Written by Steph Coombes, Central Station editor
Unless you’ve been living under a rock, you’ve probably seen the video that was posted on the Central Station Facebook page in April. Set to the Sunny Cowgirls song “I’ve got your back”, it featured people from across Australia holding signs of support for anyone going through a hard time. At the time of writing this article in September, it’s had 126,000 views – it’s clearly resonated with people. So, why did I make it?
The opening message, recorded by the Sunny Cowgirls, as well as a number of the signs throughout the video directly reference Dolly Everett – a young girl from the NT who took her own life earlier this year as a result of relentless bullying. A few days after the news of Dolly’s passing, I was driving with my music on shuffle when the song came on. Some of the lyrics are as follows:
Hold your breath, close your eyes
You’re surrounded by the darkness, and the worry in your mind
And you’re afraid, that you will fall
Just the thought of stopping, the thought of letting go
I’ve got your back babe, I’ll take the wheel
Let me drive a little while into the clear
I’ve got your back, be silent in-between
You are not alone, you’re a part of me
Even though the album was released in 2016, that day in January 2018 I felt as if I was listening to the song for the first time. You know when you’ve heard something a hundred times but then one day you actually hear the lyrics and the song takes on a new meaning? It was like that. Except usually when this happens it’s some sort of R’n’B/hip-hop song and I realise I’ve been singing along to crude lyrics for months without even noticing…
That day the idea for the video came into my mind before the song had even finished. I thought the lyrics were so beautiful and relevant, and I wanted to find a way to get the message they held out to as many people as possible. I had also seen a lot of people posting online with the hashtag #DoItForDolly, and I thought that our community could all pull together to make something with a really strong message to show exactly what we were “doing for Dolly”. However, while it was Dolly’s story that sparked the idea, I also knew that the video needed to reach beyond Dolly and the issue of bullying.
As I continue to grow older the significance of mental health continues to grow in my life. The truth of the matter is that more than half the people I know are dealing with their own struggles – and those are just the ones I know about. Burnout, overwhelm, stress; feelings of not being worthy, not being enough. Post-traumatic stress disorder, survivors guilt. Anxiety, depression, suicide. These are just some examples of battles that people face every day.
Translated, it says “Be patient and strong, someday this pain will be useful to you.” I got this tattoo at the age of 19 after being bullied in Primary School, High School, and at University. Those experiences still impact my life today.
Mental health does not discriminate. It doesn’t matter if you’re male or female, old or young.

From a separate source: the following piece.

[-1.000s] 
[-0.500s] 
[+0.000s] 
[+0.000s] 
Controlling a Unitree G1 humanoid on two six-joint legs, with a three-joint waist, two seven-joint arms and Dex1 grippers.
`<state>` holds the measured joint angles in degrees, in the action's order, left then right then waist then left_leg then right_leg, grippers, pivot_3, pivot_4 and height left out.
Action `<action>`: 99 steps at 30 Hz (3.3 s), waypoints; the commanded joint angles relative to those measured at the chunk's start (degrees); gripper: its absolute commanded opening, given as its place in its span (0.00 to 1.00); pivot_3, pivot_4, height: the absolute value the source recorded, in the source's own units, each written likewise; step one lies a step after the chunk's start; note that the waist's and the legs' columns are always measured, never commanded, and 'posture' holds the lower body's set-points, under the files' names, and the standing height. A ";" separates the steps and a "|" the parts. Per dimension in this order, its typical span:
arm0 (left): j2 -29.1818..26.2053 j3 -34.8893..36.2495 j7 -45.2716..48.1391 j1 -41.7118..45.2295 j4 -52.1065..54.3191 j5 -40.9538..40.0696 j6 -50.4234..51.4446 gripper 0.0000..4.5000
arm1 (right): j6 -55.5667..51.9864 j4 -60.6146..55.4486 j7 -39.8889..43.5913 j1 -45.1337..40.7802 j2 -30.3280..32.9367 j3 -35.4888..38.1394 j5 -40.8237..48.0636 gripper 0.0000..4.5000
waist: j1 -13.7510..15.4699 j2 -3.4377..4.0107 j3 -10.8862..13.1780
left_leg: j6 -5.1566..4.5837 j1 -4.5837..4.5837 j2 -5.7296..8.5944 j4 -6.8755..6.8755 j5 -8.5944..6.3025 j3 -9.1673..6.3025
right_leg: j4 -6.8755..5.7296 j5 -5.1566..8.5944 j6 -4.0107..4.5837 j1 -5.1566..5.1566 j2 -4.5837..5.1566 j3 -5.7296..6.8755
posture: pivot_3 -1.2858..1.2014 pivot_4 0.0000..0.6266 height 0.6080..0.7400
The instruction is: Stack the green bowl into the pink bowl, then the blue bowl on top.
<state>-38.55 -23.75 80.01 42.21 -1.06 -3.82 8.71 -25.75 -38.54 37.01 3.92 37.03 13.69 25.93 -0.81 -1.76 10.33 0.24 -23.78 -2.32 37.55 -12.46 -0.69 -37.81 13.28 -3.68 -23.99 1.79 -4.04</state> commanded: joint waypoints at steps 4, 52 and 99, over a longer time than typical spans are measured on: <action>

It doesn’t matter what race you are, where you live, what you do for a living, or how much money you have in the bank. It sure as hell doesn’t matter if there’s a “reason” or not for you to be feeling the way you do.
Sometimes the reason you feel the way you do is easier to understand than other times. Maybe you’ve experienced a depression after a relationship breakdown, job loss, or the death of a loved one. Sometimes it’s easier to connect the dots. But what about the times when everything appears to be going right in life, and you still feel like you’re falling down a black hole? What if it’s not a constant thing, but something that rears its ugly head from time to time? What if you can’t predict when you’ll next feel this way? Or if you don’t fall into a diagnostic box firmly? Not everyone in that “box” will present with the exact same symptoms, stressors/triggers/manifestations as you. So how do you navigate the path to taking back control of your life?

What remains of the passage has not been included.